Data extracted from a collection

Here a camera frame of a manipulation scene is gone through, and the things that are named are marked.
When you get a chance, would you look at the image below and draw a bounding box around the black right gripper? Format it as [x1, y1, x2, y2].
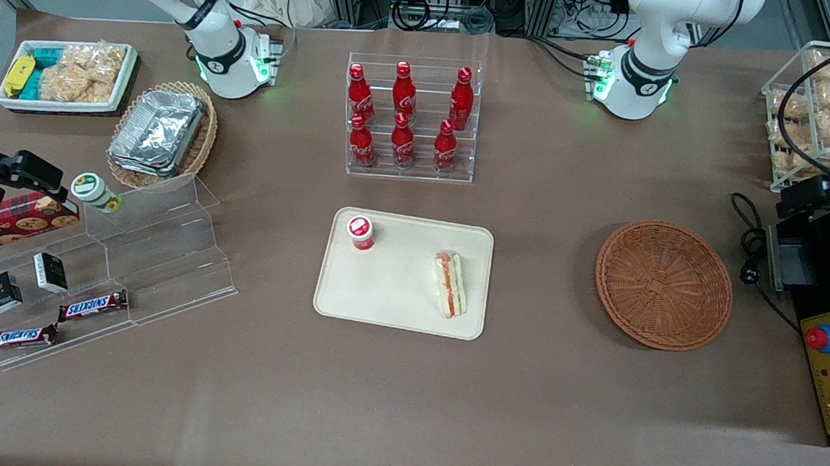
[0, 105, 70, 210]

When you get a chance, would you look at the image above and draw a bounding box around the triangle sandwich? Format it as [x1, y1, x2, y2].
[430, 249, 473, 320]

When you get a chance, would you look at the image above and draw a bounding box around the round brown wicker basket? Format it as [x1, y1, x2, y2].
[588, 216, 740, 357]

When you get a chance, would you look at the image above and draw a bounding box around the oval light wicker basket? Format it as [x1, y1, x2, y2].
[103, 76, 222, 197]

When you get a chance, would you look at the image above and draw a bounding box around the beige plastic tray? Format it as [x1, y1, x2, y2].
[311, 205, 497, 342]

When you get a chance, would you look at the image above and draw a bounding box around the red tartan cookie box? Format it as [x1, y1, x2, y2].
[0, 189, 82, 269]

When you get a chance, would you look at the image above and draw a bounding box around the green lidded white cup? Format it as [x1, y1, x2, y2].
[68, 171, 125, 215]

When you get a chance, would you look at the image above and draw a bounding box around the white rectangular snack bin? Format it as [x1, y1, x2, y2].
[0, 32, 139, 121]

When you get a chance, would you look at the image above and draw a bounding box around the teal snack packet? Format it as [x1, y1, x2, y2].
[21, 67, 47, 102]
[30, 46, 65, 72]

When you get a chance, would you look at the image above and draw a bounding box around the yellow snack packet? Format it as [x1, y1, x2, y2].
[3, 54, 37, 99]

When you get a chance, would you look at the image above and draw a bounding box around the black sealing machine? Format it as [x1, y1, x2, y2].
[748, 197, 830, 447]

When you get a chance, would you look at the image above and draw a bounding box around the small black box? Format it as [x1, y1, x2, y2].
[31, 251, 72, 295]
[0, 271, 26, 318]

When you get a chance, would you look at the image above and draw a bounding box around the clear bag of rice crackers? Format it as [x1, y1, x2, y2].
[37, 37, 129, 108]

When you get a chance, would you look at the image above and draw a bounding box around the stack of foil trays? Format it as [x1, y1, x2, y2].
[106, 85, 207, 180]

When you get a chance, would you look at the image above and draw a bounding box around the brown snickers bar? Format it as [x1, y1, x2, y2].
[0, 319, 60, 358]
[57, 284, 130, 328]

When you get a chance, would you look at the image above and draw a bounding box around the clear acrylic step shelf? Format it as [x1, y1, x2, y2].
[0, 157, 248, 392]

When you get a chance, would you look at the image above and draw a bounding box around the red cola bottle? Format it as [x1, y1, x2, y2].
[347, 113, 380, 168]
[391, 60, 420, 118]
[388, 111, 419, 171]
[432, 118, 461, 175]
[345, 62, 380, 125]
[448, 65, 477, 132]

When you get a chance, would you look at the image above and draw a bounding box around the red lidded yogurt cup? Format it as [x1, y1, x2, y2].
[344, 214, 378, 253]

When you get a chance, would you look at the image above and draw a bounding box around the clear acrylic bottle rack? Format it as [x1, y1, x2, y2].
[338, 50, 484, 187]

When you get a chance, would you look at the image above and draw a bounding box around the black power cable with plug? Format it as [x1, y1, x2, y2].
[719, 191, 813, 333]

---

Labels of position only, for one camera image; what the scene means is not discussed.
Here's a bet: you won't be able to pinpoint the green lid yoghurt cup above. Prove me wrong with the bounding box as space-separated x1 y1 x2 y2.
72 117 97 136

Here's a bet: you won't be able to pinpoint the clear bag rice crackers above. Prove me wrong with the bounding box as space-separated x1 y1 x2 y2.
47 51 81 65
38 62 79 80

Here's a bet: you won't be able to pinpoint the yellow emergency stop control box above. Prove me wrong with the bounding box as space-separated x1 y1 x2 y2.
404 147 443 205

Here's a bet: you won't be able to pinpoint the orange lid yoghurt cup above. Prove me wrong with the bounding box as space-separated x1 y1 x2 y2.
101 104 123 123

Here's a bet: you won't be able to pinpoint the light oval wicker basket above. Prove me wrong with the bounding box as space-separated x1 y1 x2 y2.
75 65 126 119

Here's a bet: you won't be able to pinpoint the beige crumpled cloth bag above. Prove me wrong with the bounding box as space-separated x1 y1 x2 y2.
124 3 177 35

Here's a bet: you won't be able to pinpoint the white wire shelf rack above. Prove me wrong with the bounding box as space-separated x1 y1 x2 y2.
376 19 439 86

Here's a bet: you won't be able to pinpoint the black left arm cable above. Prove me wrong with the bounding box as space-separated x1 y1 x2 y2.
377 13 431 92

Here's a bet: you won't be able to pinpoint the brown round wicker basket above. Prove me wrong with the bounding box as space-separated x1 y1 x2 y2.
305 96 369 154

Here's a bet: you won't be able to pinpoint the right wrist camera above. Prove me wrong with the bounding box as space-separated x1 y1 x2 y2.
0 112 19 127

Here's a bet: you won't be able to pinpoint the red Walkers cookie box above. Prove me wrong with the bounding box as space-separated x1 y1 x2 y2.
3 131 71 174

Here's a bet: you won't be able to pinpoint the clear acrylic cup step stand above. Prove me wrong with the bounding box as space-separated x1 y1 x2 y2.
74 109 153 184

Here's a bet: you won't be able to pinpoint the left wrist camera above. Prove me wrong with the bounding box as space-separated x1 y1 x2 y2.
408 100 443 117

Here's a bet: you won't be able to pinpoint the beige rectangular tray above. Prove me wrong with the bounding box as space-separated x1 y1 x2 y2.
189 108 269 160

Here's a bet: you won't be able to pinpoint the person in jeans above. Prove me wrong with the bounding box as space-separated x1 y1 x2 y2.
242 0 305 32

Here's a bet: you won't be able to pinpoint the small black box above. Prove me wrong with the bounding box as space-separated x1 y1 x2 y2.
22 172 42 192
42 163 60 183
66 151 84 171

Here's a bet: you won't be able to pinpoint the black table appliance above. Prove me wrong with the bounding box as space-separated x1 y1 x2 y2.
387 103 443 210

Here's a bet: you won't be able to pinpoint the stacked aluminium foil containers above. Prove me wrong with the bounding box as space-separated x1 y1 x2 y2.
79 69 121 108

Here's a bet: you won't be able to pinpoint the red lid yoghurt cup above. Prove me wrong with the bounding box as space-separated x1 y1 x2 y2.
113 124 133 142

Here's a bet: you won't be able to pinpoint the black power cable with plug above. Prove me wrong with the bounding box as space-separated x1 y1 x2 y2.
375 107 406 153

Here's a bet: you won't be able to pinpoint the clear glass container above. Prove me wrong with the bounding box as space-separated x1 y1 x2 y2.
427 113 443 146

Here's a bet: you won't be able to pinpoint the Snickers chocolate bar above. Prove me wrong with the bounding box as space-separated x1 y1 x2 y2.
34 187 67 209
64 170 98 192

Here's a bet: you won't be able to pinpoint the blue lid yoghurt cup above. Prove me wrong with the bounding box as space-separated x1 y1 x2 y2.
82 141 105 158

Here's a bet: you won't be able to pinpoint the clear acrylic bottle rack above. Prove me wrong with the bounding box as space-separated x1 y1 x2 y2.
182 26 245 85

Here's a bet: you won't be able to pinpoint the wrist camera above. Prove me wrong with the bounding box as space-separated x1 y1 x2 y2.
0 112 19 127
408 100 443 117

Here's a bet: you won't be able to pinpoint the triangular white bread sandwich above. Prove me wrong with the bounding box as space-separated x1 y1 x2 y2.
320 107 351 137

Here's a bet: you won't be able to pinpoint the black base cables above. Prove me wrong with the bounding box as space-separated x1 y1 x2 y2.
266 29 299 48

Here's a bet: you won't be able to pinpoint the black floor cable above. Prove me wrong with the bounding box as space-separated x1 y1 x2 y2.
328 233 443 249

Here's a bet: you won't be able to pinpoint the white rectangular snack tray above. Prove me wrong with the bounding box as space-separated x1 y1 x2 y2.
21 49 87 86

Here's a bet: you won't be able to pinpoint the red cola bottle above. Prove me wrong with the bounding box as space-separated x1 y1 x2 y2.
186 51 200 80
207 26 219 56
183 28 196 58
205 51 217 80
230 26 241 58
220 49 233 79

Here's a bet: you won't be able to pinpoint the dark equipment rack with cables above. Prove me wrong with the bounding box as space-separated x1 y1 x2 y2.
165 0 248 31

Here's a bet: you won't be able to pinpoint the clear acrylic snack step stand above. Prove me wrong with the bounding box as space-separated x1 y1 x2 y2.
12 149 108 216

◆ **ABOUT THIS TASK**: Return every line holding the word "scene" from the records.

◆ **ANSWER AREA**:
Here a camera frame of a manipulation scene is gone through, and the things that are named are marked.
Labels of position only, for one camera image; what the scene means is not discussed.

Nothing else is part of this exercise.